| EXERCISE REQUIREMENTS |
Please copy each line of the listing below in which the word "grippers" appears.

-- DATA follows --

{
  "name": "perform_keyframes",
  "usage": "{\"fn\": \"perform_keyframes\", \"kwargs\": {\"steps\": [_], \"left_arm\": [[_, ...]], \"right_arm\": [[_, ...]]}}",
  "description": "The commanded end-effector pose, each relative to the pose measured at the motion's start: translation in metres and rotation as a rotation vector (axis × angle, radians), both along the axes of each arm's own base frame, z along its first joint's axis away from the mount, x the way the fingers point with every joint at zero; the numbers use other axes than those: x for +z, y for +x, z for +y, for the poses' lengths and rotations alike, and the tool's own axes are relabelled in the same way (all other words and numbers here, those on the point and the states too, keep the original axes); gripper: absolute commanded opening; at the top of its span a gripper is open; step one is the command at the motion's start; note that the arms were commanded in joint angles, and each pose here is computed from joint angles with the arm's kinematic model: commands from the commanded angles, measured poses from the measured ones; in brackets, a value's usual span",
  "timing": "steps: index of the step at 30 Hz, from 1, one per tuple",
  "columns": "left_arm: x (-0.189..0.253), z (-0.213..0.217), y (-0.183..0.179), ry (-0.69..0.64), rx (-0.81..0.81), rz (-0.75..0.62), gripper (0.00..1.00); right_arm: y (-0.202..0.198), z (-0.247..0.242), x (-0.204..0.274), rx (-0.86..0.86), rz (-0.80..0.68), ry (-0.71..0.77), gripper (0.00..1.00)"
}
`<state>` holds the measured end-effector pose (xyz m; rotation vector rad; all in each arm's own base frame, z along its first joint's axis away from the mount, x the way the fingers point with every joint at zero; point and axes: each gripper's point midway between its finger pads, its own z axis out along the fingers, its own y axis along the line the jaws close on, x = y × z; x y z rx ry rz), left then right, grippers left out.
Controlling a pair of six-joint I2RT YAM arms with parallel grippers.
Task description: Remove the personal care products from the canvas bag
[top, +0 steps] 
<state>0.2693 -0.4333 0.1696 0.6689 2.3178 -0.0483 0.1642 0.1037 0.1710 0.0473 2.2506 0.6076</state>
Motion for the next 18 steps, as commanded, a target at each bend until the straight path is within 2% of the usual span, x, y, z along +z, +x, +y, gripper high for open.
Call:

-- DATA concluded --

| TASK RESULT |
`<state>` holds the measured end-effector pose (xyz m; rotation vector rad; all in each arm's own base frame, z along its first joint's axis away from the mount, x the way the fingers point with every joint at zero; point and axes: each gripper's point midway between its finger pads, its own z axis out along the fingers, its own y axis along the line the jaws close on, x = y × z; x y z rx ry rz), left then right, grippers left out.
Controlling a pair of six-joint I2RT YAM arms with parallel grippers.

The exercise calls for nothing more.